The Mentored Clinical Scientist Development Award (K08) is to support the career development of outstanding clinician research scientists. Dr. Coghill is an assistant professor of medicine in the division of hematology/oncology and a member of UNC Lineberger Comprehensive Cancer Center. For this work, Dr. Coghill will collaborate closely with his primary research mentors, Drs. Jonathan Serody and Stephen Frye.

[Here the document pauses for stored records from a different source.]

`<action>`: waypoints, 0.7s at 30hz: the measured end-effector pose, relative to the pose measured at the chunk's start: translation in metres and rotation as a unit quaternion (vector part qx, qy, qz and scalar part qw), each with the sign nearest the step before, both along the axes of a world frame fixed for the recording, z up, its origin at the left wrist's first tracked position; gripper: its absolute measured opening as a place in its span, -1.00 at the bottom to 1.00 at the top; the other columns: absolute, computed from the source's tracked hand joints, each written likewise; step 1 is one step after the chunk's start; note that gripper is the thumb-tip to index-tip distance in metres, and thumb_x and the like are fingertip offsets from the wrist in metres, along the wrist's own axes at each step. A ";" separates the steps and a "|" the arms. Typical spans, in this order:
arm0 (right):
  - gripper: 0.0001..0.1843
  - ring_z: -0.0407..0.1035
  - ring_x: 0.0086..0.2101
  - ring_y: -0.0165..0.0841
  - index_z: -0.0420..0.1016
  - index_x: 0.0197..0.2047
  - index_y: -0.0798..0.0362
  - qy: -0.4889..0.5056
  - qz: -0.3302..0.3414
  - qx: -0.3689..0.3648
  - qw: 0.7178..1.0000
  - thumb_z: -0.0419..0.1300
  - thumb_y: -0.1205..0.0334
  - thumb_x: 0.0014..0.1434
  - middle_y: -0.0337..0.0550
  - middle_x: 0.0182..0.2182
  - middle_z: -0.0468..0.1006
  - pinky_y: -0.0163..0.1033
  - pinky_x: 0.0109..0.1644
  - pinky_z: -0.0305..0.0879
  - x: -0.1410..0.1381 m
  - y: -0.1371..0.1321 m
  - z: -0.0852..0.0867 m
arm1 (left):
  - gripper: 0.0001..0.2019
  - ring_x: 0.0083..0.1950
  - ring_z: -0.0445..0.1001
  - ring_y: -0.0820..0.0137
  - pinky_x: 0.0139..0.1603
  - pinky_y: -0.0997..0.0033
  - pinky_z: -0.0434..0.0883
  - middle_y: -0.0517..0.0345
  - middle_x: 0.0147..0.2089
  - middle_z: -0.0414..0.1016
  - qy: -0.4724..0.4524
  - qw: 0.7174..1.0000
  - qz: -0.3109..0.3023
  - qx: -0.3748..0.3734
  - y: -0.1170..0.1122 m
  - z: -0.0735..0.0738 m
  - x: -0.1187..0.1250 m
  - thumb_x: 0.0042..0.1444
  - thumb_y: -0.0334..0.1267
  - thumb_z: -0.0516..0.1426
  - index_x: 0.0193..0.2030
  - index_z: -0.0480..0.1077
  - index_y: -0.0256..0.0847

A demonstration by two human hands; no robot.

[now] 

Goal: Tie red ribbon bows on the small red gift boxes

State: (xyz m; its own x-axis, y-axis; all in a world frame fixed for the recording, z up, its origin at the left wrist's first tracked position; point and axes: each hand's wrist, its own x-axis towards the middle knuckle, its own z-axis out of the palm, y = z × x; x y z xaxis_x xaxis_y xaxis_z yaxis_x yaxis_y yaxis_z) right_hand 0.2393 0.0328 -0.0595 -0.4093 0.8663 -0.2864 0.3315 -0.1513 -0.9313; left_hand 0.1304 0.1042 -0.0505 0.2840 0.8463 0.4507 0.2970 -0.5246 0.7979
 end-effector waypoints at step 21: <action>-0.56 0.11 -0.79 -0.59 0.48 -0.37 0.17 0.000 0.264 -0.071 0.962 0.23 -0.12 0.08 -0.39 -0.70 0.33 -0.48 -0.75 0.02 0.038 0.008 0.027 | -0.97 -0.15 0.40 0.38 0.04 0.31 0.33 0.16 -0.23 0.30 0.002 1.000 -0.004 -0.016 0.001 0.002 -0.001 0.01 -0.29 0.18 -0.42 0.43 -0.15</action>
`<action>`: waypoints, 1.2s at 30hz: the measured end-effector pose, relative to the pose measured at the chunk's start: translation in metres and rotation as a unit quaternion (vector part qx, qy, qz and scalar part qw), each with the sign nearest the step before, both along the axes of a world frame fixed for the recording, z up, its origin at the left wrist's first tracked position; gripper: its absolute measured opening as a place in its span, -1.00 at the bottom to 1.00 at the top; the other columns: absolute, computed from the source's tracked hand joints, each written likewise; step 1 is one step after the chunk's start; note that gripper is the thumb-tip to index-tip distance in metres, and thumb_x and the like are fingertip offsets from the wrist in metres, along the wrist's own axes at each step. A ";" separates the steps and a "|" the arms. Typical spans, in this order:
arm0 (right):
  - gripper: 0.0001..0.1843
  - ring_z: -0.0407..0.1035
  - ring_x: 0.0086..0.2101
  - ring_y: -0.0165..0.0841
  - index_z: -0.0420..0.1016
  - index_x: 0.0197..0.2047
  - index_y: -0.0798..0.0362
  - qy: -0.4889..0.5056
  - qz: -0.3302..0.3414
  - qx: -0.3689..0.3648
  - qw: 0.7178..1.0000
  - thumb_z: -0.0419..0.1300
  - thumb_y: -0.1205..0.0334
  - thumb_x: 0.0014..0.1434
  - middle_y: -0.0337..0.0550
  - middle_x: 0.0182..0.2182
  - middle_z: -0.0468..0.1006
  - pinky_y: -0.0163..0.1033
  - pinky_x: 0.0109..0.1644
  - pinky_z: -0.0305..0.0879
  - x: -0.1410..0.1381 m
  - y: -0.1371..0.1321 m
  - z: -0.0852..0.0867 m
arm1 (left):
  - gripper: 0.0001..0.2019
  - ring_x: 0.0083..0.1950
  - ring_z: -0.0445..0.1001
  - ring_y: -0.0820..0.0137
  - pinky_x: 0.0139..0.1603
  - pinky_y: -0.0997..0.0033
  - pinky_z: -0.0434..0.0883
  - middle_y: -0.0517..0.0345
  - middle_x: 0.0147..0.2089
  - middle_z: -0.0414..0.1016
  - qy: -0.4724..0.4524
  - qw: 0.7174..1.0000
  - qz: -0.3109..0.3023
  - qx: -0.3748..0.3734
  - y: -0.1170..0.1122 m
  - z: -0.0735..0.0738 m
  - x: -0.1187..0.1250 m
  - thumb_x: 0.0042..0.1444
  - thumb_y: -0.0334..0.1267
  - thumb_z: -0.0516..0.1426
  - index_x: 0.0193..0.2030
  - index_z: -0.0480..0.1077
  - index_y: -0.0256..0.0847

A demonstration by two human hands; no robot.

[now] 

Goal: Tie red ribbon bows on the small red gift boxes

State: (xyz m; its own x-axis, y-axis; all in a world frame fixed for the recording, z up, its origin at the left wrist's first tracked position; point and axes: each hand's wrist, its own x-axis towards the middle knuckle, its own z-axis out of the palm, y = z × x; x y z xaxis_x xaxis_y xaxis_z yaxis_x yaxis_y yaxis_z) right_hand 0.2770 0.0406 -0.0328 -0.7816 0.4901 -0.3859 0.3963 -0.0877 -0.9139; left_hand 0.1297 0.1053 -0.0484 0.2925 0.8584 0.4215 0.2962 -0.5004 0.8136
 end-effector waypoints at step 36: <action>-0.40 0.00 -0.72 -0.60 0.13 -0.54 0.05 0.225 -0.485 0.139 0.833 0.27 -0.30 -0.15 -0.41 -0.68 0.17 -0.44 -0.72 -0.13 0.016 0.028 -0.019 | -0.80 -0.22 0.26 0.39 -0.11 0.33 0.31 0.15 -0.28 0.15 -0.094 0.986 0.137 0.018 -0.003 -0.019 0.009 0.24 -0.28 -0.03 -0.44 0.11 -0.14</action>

A medical procedure called allogeneic hematopoietic cell transplantation, commonly known as a bone marrow or stem cell transplant, is the only known curative option for many patients with life-threatening blood cancers such as leukemia and lymphoma. Bone marrow stem cells reside within bones, and form all of the body’s blood cells including the white cells that mount immune responses to ‘foreign’ invaders. In a bone marrow transplant, stem cells are collected from a volunteer donor, and then administered to a patient following a large dose of chemotherapy or irradiation. While doctors are able to closely match donor and recipient tissues in most bone marrow transplants, a “perfect” match can only be achieved between identical twins. According to the national marrow donor program, the number of transplants performed in the United States doubled between 2005 and 2010 to more than 5200 a year.

In GVHD, genetic differences between the donor and recipient cause the donor immune cells to recognize certain recipient tissues as “foreign”, and to attack the transplant patient’s body. Symptoms can affect patient quality of life, and range from dry eyes and dry mouth, hair loss and skin rashes to hepatitis and lung and digestive tract disorders.

Dr. Coghill studies a receptor called CC-Chemokine receptor 7 (CCR7), which plays a role in the immune response that is at the root of GVHD. His laboratory studies show that cells lacking CCR7 maintain the desired anti-cancer immune effects after a transplant without displaying many of the characteristics that lead to GVHD. This new grant will allow his laboratory to examine over 120,000 compounds for agents that are able to block CCR7 function in laboratory-grown cells and in mouse bone marrow transplant models. Ultimately one or more of these compounds might be developed into drugs to prevent GVHD in human patients.